Friday, January 11th 2019

AMD Radeon VII Detailed Some More: Die-size, Secret-sauce, Ray-tracing, and More

Jan 11th, 2019 00:39 Discuss (154 Comments)

AMD pulled off a surprise at its CES 2019 keynote address, with the announcement of the Radeon VII client-segment graphics card targeted at gamers. We went hands-on with the card earlier this week. The company revealed a few more technical details of the card in its press-deck for the card. To begin with, the company talks about the immediate dividends of switching from 14 nm to 7 nm, with a reduction in die-size from 495 mm² on the "Vega 10" silicon to 331 mm² on the new "Vega 20" silicon. The company has reworked the die to feature a 4096-bit wide HBM2 memory interface, the "Vega 20" MCM now features four 32 Gbit HBM2 memory stacks, which make up the card's 16 GB of memory. The memory clock has been dialed up to 1000 MHz from 945 MHz on the RX Vega 64, which when coupled with the doubled bus-width, works out to a phenomenal 1 TB/s memory bandwidth.

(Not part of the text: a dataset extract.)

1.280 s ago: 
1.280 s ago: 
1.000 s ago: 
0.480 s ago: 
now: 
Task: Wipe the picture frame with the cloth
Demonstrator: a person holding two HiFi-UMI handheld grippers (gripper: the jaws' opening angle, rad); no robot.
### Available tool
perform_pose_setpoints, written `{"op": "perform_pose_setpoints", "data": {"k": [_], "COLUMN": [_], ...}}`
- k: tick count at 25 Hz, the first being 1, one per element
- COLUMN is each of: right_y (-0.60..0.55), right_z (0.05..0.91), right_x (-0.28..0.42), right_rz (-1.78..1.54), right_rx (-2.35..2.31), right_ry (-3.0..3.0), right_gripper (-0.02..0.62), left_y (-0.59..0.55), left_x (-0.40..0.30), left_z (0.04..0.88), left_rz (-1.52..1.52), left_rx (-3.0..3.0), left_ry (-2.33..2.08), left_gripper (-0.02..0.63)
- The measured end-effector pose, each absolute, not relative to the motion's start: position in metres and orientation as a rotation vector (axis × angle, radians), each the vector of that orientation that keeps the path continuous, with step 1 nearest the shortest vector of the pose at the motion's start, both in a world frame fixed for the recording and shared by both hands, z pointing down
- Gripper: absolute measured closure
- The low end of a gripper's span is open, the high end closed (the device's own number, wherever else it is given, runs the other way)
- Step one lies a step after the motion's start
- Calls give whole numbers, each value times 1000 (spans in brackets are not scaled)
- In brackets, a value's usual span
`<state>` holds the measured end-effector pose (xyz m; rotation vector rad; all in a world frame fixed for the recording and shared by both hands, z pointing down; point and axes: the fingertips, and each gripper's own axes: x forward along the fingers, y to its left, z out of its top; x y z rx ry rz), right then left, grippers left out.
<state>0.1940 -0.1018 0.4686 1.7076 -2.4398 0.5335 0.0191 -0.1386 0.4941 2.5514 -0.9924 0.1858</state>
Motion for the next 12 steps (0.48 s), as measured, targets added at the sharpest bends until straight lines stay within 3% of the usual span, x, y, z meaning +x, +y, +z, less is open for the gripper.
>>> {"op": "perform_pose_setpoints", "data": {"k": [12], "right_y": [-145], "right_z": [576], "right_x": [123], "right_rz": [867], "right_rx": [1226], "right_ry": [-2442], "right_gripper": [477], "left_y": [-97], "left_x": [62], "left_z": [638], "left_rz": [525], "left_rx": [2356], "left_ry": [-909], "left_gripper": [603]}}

We know from AMD's late-2018 announcement of the Radeon Instinct MI60 machine-learning accelerator based on the same silicon that "Vega 20" features a total of 64 NGCUs (next-generation compute units). To carve out the Radeon VII, AMD disabled 4 of these, resulting in an NGCU count of 60, which is halfway between the RX Vega 56 and RX Vega 64, resulting in a stream-processor count of 3,840. The reduced NGCU count could help AMD harvest the TSMC-built 7 nm GPU die better. AMD is attempting to make up the vast 44 percent performance gap between the RX Vega 64 and the GeForce RTX 2080 with a combination of factors.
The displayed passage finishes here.